Many file formats are supported: the addresses can be return- or comma-delimited, or they can be mixed in with message text as part of a mbox file.

You may be wondering why you would want to import addresses from the Mac OS X address book instead of using the Use Mac OS X Address Book preference, or why you would import addresses from Entourage or Outlook instead of using the Use Entourage/Outlook address book preference. The difference is as follows. When you ask SpamSieve to use an address book directly, it will always consider messages from senders in the address book to be good—even if you receive many spam messages that are forged to appear as if they were sent by your friends.

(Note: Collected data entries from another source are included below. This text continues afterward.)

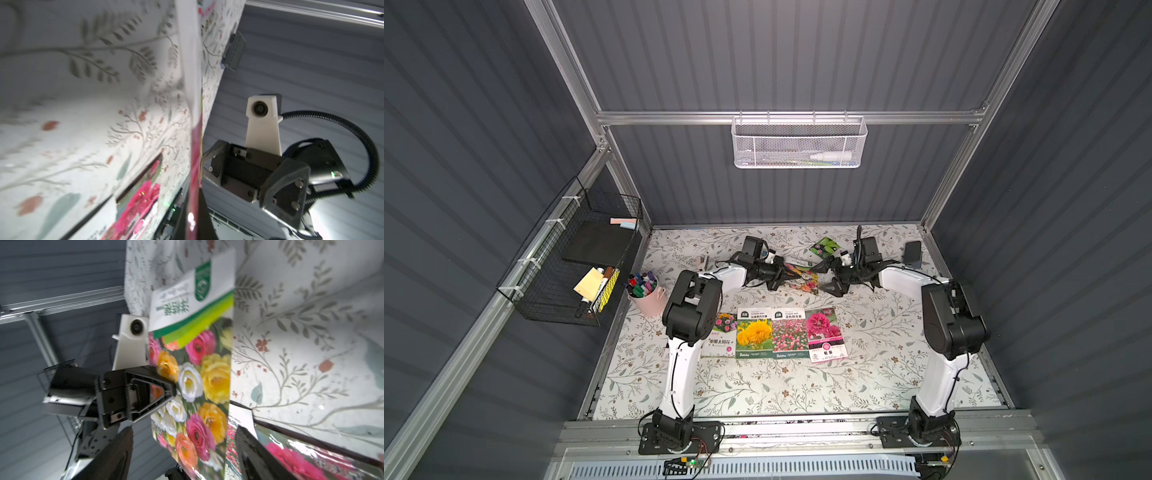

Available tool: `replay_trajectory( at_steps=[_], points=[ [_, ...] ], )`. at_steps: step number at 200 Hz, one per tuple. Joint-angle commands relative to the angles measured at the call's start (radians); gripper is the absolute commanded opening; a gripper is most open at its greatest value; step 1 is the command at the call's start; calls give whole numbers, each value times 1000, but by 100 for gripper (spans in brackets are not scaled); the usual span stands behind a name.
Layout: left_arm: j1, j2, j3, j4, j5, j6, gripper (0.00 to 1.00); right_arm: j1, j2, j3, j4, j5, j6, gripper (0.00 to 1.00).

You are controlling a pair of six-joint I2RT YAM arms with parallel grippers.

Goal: Arrange the seed packets in a row
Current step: Pick up the seed packet from the center of the board.

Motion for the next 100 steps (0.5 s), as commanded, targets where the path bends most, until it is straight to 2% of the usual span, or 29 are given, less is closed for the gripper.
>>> replay_trajectory(
  at_steps=[1,14,35,64,100],
  points=[
    [2,-95,-49,175,164,-146,0,-63,-17,-37,14,-114,-31,79],
    [2,-135,-92,191,175,-147,0,-88,-22,-59,19,-144,-34,80],
    [0,-195,-139,124,163,-70,0,-101,-10,-73,47,-200,-9,81],
    [-16,-237,-184,-23,156,47,0,-99,-14,-169,372,-263,226,80],
    [-35,-256,-208,-76,151,97,0,-89,-35,-179,426,-268,254,80]
  ],
)
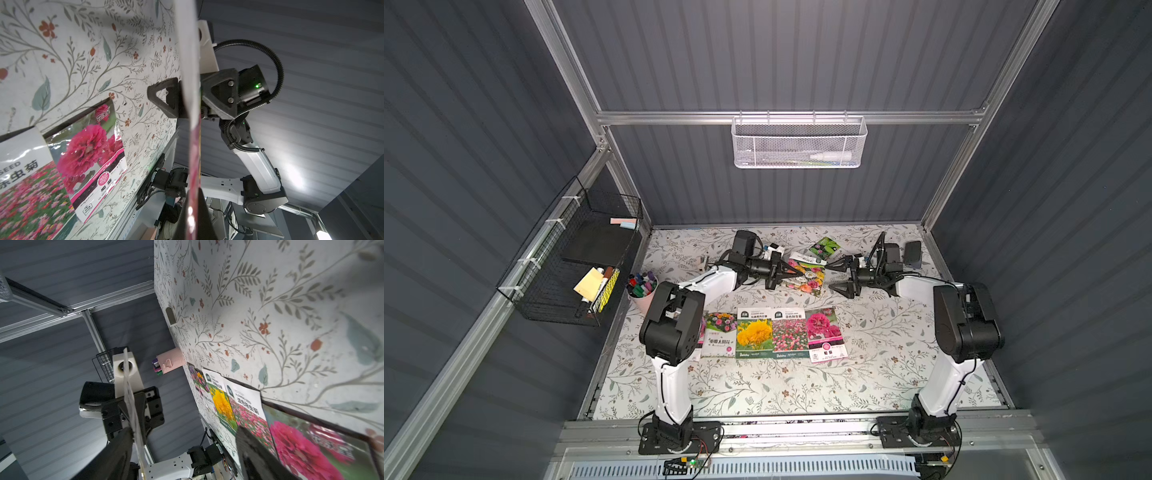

When the addresses are imported to the whitelist, however, they are subject to SpamSieve’s normal whitelist behavior. That is, if Train SpamSieve whitelist is checked, when you receive a spam message from someone on the whitelist, SpamSieve will disable the corresponding whitelist rule. Subsequent messages from that sender will no longer be whitelisted. In short, the address book is safer because it makes sure messages from people in your address book always get through. The whitelist is less safe, but it allows you to block forged spam messages.

If you prefer the address book behavior but don’t have all of your addresses entered into the address book, you can use Import Addresses… to create whitelist rules from your addresses, and then select the rules and use this script to convert the rules into address book cards.